Input data Block Start

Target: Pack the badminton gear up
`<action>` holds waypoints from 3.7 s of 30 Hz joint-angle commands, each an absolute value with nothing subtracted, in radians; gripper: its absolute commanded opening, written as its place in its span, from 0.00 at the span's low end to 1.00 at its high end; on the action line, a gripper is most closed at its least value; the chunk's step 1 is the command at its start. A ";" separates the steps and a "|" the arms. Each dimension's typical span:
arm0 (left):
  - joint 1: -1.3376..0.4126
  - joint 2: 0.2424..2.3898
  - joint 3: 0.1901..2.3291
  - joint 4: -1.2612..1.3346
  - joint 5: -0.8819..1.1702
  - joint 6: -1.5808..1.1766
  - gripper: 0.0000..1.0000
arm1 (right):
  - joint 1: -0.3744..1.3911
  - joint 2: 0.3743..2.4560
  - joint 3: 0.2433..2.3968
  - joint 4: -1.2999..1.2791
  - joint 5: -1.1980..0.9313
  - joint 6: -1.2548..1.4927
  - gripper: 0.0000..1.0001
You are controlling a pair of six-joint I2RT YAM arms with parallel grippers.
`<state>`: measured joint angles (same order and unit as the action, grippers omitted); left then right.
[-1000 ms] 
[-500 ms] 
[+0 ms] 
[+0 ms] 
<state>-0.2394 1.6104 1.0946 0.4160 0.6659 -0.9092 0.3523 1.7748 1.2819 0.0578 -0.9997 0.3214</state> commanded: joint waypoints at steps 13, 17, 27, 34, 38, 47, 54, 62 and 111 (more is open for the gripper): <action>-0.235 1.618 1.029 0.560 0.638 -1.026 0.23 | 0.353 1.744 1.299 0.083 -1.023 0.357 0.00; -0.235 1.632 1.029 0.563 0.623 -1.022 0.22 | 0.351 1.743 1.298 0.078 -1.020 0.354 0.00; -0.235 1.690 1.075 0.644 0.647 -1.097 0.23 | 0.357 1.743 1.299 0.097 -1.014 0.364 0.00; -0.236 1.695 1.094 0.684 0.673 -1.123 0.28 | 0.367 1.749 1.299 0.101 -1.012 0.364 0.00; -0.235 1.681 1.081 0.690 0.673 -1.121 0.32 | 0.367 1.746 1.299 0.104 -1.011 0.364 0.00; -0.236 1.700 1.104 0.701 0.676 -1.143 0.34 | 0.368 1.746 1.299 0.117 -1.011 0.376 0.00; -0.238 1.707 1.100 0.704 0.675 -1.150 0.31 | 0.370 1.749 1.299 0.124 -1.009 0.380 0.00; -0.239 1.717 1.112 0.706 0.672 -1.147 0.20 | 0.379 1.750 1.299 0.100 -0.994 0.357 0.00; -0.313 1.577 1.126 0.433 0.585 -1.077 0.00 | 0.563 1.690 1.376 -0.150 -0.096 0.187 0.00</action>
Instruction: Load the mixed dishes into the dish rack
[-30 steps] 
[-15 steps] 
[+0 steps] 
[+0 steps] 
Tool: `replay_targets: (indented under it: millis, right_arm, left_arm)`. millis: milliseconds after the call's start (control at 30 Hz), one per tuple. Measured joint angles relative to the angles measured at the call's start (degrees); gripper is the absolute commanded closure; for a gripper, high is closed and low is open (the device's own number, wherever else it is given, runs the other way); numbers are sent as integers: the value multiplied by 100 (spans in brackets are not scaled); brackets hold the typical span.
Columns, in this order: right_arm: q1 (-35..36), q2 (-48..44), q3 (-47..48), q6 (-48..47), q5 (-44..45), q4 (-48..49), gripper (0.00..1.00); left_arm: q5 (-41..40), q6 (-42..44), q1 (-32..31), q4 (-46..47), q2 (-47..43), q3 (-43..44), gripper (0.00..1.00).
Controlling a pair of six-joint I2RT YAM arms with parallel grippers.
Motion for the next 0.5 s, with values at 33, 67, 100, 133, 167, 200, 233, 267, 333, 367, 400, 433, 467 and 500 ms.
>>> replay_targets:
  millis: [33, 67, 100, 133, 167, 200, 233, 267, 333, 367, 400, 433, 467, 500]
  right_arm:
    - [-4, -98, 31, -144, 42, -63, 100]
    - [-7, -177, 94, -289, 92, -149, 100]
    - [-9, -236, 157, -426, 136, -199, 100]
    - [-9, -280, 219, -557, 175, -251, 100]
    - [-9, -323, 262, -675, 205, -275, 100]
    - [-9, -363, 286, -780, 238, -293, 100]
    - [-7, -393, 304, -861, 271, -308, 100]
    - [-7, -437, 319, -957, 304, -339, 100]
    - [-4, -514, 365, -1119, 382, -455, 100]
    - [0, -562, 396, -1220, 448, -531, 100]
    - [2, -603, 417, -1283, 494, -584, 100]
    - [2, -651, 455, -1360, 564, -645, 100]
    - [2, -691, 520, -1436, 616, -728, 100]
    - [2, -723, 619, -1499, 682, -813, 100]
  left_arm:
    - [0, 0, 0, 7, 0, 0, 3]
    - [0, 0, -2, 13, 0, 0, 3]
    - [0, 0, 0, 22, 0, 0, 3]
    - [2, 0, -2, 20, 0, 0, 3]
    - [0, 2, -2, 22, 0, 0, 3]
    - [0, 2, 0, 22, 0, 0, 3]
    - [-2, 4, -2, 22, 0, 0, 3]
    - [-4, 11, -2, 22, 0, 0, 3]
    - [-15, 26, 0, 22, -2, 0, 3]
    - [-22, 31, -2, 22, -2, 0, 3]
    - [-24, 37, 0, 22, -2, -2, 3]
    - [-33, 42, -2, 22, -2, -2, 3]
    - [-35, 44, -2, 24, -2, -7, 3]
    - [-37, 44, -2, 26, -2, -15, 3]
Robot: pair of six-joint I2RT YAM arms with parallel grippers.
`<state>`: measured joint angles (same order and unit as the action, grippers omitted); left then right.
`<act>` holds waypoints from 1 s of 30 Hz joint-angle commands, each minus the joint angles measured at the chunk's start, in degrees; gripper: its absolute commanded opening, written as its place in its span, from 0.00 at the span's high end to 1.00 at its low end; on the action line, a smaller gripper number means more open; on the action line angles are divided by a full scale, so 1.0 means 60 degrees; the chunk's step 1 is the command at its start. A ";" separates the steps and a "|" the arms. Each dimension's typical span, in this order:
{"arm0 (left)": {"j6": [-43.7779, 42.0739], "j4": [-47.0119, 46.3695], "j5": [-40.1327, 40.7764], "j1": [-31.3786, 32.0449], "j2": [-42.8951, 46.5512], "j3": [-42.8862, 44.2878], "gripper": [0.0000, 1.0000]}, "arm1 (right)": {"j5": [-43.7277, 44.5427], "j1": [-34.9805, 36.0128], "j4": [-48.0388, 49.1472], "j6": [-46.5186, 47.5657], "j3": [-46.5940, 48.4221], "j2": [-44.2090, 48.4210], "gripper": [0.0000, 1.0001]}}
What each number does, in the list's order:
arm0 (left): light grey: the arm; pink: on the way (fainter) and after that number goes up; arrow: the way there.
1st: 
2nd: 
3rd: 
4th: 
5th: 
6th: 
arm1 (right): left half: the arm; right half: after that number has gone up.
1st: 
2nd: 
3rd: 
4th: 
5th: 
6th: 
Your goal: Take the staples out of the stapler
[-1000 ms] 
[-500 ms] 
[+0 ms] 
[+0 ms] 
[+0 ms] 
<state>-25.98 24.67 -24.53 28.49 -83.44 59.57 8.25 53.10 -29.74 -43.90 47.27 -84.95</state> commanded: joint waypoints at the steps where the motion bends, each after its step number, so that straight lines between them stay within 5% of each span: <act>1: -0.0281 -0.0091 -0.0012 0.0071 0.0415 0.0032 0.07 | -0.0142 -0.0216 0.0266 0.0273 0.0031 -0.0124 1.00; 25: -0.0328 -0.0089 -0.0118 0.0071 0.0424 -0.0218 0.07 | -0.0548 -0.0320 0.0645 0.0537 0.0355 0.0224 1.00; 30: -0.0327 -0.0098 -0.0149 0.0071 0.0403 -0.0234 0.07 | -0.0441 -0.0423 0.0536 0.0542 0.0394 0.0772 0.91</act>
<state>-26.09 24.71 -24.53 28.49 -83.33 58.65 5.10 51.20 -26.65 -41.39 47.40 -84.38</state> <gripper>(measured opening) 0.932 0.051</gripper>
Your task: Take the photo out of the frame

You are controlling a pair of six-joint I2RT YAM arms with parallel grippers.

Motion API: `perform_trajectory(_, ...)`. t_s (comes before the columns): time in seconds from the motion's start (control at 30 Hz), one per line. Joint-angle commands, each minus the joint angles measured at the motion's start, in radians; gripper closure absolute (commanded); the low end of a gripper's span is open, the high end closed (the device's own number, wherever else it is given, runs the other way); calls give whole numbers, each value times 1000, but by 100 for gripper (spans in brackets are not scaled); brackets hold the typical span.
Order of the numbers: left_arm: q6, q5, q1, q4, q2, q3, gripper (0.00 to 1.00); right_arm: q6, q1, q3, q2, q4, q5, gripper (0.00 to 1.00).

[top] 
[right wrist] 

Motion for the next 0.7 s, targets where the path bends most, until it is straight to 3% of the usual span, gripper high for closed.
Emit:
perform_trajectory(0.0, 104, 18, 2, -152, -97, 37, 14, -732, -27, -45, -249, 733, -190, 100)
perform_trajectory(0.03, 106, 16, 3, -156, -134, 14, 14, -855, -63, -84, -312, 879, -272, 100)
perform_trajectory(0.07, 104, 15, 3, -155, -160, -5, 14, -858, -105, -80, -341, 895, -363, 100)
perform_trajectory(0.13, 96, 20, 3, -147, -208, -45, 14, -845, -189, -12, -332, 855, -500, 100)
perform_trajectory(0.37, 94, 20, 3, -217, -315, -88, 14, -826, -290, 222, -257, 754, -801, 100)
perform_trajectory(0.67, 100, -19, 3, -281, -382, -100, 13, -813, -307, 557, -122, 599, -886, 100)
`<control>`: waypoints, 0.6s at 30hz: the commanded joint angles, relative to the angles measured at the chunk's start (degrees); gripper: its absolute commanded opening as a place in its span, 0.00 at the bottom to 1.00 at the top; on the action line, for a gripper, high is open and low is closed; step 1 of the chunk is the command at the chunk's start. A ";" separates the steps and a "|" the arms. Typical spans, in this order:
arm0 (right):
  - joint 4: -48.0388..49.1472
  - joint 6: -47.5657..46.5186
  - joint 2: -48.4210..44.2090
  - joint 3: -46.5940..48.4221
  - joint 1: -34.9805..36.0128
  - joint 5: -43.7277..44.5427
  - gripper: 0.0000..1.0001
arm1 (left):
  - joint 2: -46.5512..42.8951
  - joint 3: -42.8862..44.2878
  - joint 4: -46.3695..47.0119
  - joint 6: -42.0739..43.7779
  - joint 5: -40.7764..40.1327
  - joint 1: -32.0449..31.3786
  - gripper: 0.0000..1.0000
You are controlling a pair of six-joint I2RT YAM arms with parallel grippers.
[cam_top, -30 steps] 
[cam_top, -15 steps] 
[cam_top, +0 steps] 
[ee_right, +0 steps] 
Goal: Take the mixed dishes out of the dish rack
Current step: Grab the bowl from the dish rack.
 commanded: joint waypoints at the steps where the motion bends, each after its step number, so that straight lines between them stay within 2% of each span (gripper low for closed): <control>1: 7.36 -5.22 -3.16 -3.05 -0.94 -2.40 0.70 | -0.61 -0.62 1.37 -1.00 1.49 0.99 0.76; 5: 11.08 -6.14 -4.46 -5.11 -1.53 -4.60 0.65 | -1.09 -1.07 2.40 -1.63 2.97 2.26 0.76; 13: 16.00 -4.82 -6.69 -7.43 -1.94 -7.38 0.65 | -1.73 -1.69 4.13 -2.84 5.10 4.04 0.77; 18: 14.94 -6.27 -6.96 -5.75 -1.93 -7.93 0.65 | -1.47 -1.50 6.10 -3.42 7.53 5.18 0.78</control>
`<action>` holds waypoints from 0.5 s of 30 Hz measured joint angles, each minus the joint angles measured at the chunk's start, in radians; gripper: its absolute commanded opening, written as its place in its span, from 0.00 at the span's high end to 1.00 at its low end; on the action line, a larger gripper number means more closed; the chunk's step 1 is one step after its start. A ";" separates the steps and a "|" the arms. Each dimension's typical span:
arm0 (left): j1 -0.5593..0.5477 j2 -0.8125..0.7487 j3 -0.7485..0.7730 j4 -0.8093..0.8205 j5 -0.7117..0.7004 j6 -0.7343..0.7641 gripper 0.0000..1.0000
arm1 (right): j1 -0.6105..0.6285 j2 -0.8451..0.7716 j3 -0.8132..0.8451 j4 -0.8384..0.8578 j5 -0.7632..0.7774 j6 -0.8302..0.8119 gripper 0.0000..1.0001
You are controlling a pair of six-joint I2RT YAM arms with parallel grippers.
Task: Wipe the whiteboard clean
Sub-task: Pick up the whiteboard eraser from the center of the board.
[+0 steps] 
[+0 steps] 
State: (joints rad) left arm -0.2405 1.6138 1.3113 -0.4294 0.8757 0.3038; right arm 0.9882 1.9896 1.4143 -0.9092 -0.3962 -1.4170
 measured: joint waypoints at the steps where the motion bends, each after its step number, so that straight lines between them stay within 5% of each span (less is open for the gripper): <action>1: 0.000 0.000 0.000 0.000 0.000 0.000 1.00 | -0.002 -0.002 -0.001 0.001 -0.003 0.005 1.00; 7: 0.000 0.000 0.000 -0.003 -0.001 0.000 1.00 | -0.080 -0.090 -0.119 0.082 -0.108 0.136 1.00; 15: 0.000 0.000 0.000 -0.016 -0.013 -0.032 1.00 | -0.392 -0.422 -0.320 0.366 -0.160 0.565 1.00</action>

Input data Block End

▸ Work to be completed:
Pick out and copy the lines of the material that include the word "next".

▸ Exercise answer:
Motion for the next 0.5 s, with values at 33, 67, 100, 133, 167, 200, 233, 267, 333, 367, 400, 433, 467 and 500 ms.
Motion for the next 0.7 s, targets where the path bends most, until it is straight to 3% of the usual span, gripper high for closed.

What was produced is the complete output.